Souvent, les gens me demandent ce qu’Infuse sera. Ce sera ça. Une agence et une petite société d’édition de sites communautaires entièrement orientée vers le qualitatif. Cela vous paraîtra romantique et naïf, mais j’ai vraiment envie de lier l’utile et l’agréable, de gagner ma vie en m’amusant et en entraînant les autres avec moi.
Cela n’est pas une utopie, je pense sincèrement qu’on peut le faire. Quand je vois le nombre d’opérations de marques ultra cheap ou insultantes pour les bloggers, je me dis qu’il y a encore du boulot. Et quand je vois le nombre de bloggers qui se jettent sur ces opés cheap, je me dis qu’il y a vraiment du boulot.

Cela fait un an et demi que Lense à démarré, naturellement sur ce blog, puis dans mon salon, puis à travers un site et des évènements. Pourtant et contrairement à ce que l’on pourrait penser, nous cherchons à grandir lentement, mais de manière naturelle et solide. A laisser une vraie communauté grandir et d’aggrandir, à monter une équipe au bon rythme.

Nous ne newsons pas tous les jours, nous refusons la pub et nous continuons de chercher à inspirer tout restant un peu déconnants. Autant vous dire que je n’ai pas rédigé de business plan pour Lense :) Pourtant, cette ligne me semble pertinente et pleine de potentiel.

Organiser des batailles de tampons encreur, écrire “say nul” dans une présentation ou aller faire les zouaves en car dans le sud de la France, c’est évidemment ce qui nous éclate et nous motive, mais aussi ce qui, à terme, différenciera un projet d’un autre et lui donnera une saveur unique.

Depuis cette Print Party, 2 marques nous ont contacté. Rien n’est évidemment signé, mais je ressens ces signes comme des confirmations que nous prenons la bonne direction.

Cela n’a pas été toujours facile cependant. Autour de la croissance et des directions de Lense il y a eu des débats, des clashes, des départs, des erreurs. C’est le lot de toute aventure commune. Je veille à ne pas les reproduire et à apprendre, même si je me rends compte que je suis un peu un Control Freak ! Je me bats d’ailleurs contre cet aspect de ma personne pour ne pas intervenir partout, tout le temps.
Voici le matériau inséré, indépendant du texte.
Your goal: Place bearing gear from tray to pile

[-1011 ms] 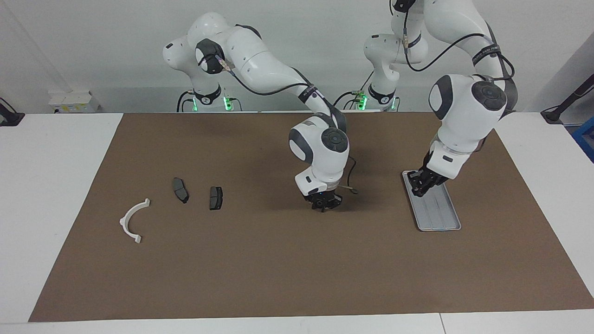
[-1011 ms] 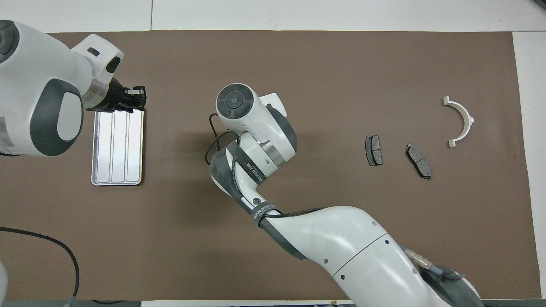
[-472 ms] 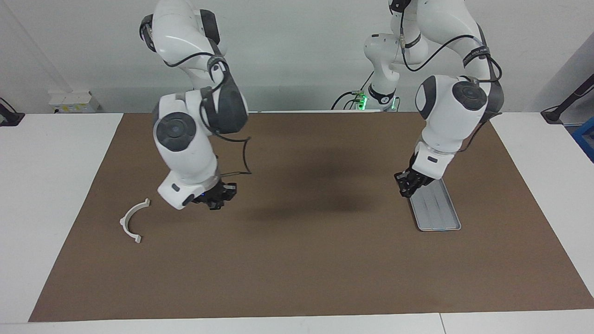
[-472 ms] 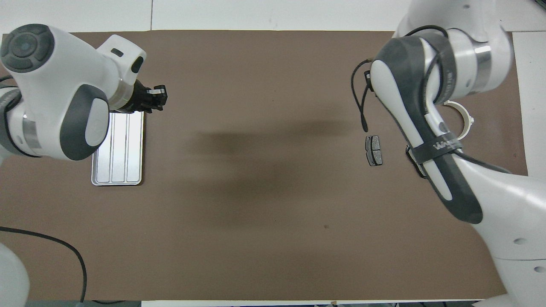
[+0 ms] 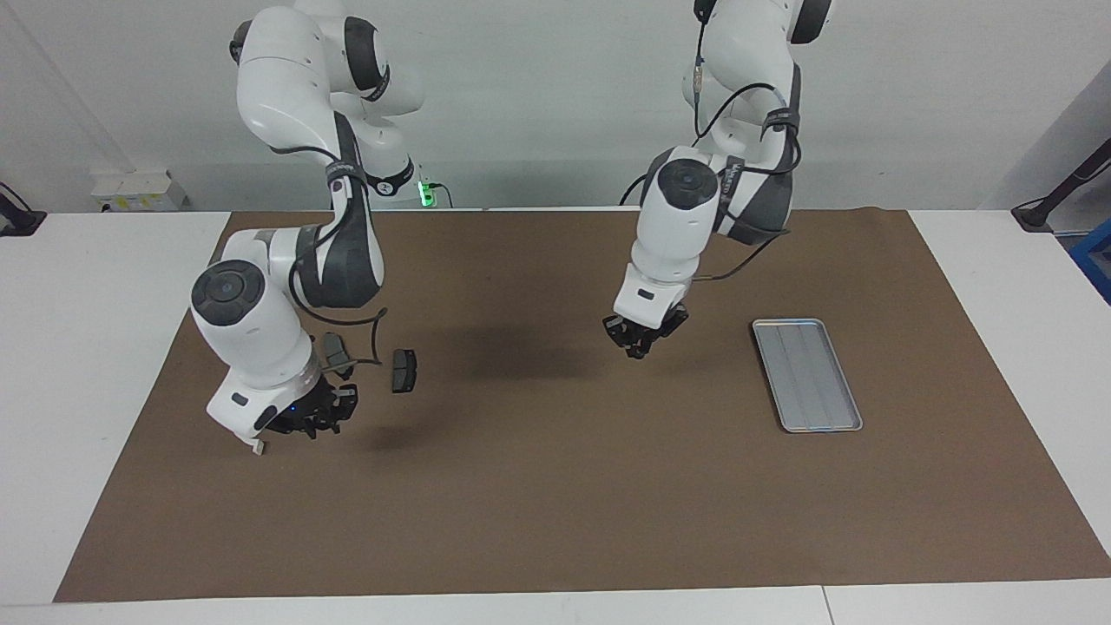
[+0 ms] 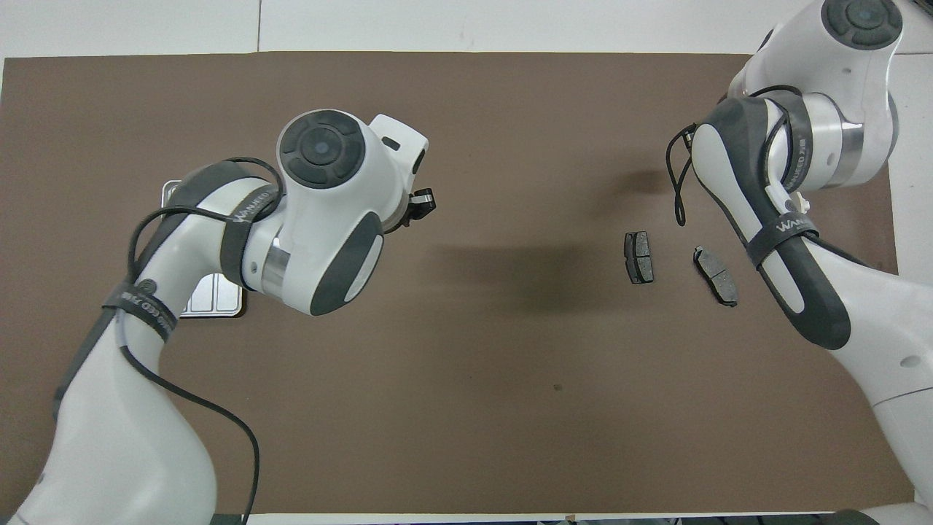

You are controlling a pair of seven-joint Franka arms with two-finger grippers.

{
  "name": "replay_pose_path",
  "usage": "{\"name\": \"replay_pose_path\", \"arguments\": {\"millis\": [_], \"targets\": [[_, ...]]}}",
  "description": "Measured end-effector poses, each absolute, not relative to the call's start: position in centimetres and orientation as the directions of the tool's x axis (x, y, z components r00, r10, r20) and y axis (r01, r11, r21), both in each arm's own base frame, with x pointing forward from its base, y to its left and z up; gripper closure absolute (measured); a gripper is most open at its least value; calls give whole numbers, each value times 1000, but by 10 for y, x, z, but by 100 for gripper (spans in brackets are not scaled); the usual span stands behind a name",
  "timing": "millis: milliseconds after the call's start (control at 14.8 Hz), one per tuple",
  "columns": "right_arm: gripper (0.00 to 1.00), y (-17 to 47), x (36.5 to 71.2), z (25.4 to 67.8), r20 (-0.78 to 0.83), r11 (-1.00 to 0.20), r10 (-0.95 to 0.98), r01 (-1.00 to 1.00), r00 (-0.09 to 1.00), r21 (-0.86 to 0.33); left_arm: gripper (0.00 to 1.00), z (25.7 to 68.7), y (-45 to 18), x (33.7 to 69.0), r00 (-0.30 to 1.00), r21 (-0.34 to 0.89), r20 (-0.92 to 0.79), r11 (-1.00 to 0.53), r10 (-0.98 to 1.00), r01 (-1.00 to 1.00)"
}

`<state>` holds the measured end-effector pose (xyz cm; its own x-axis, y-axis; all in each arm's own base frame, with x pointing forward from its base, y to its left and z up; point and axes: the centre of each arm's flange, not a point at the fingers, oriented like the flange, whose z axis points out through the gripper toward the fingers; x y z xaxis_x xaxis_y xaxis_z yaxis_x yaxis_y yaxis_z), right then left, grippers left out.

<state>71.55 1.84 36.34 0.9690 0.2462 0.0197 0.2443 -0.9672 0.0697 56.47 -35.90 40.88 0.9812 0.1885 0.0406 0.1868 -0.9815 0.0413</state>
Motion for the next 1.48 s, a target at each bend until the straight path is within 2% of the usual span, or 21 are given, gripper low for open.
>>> {"name": "replay_pose_path", "arguments": {"millis": [270, 876, 943, 1146, 1348, 1482], "targets": [[69, 1, 704, 311, 46, -965, 256, 252, 966, 76, 76, 373, -394, 558, 979, 42, 54, -980, 195, 193], [68, 5, 700, 289, 97, -962, 266, 258, 959, 84, 76, 332, -392, 561, 971, 63, 89, -975, 220, 215], [63, 5, 699, 288, 97, -962, 266, 258, 959, 84, 76, 331, -392, 561, 971, 65, 90, -974, 223, 218], [32, 9, 698, 294, 84, -962, 269, 263, 959, 79, 76, 325, -391, 559, 970, 69, 95, -973, 224, 218], [1, 18, 692, 325, 54, -959, 279, 275, 959, 70, 76, 310, -388, 553, 970, 71, 96, -974, 221, 215], [0, 37, 682, 366, 27, -952, 300, 298, 953, 63, 76, 301, -388, 549, 970, 75, 99, -974, 221, 214]]}}
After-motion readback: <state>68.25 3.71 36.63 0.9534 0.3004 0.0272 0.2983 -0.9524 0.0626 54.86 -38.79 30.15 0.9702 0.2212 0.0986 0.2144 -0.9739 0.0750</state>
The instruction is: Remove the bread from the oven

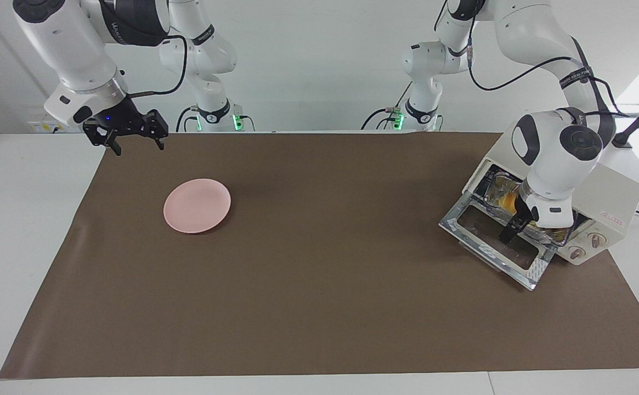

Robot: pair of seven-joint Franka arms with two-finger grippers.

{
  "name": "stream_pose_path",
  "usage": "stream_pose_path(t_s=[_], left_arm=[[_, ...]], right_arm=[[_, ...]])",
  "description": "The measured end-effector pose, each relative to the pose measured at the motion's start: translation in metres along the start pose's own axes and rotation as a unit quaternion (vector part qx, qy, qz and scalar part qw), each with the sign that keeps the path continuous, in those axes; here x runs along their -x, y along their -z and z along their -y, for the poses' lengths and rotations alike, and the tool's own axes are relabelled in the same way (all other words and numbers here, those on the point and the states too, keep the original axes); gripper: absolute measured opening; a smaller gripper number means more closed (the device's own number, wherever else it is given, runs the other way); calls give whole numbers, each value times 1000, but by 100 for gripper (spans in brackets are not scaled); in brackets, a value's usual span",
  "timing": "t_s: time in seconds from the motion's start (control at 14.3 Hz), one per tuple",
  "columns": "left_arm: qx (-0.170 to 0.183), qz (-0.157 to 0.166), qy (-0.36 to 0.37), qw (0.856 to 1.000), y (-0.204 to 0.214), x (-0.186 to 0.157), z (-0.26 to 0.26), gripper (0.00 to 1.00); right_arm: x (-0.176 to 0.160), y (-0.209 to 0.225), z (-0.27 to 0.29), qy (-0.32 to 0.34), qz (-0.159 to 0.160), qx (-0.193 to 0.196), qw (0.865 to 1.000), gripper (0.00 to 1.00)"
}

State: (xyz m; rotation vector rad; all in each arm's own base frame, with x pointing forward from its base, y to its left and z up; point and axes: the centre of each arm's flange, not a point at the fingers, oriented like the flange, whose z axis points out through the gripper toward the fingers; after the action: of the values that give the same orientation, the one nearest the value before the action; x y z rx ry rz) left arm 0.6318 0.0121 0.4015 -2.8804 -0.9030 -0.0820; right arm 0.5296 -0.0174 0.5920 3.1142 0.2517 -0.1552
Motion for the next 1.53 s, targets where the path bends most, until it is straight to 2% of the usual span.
stream_pose_path(t_s=[0.14, 0.21, 0.56, 0.7, 0.77, 0.98, 1.19, 1.33, 1.53], left_arm=[[1, -2, 4, 1000, -7, -2, 7, 99], [3, -4, 7, 1000, -9, -3, 9, 94], [2, -8, 11, 1000, -28, -6, 24, 38], [-15, -19, -18, 1000, -27, -3, 21, 10], [-19, -26, -38, 999, -19, 0, 10, 2], [-4, -52, -113, 992, 42, 39, -80, 2], [25, -78, -224, 971, 78, 121, -181, 2], [26, -75, -311, 947, 74, 184, -228, 2], [22, -63, -402, 913, 37, 281, -287, 2]], right_arm=[[0, 0, 0, 0, 0, 0, 1000, 100], [0, 0, 0, 0, 0, 0, 1000, 100], [0, 0, 0, 0, 0, 0, 1000, 100], [0, 0, 0, 0, 0, 0, 1000, 100], [0, 0, 0, 0, 0, 0, 1000, 100], [0, 0, 0, 0, 0, 0, 1000, 100], [0, 0, 0, 0, 0, 0, 1000, 100], [0, 0, 0, 0, 0, 0, 1000, 100], [0, 0, 0, 0, 0, 0, 1000, 100]])
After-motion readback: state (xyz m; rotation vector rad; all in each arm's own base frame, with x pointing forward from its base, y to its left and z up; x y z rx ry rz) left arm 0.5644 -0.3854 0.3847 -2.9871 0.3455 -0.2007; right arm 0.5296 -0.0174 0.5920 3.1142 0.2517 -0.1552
Je ne pense pas que ce soit un vrai défaut dans un projet, mais j’ai peur de devenir un ours tyrannique avec le temps.
Quand je vois ce que fait la team Lense tous les jours et sur les events, le ravissement et la fierté l’emportent sur l’envie de tout contrôler, retoucher, surveiller. Une bonne leçon à retenir.
Le projet Lense sert ainsi déjà de modèle et de mode d’emploi pour les futurs projets à venir, dont “DK8″, le site que je prépare avec Colorz : pour un peu plus le dévoiler, pensez à une synthèse naturelle entre Lense et ce que je voulais faire avec laFraise…

Un peu au ralenti, DK8 reprendra sûrement du poil de la bête lorsque les locaux que nous sommes en train d’installer avec Colorz, Anh et Fub’ seront prêt (ouais, je fais de la colocation pro). Et nous bûchons déjà sur le futur de Lense : prochain event, nouvelles features, du lol à tous les étages.

J’ai écrit un pâté ? J’ai écrit un pâté.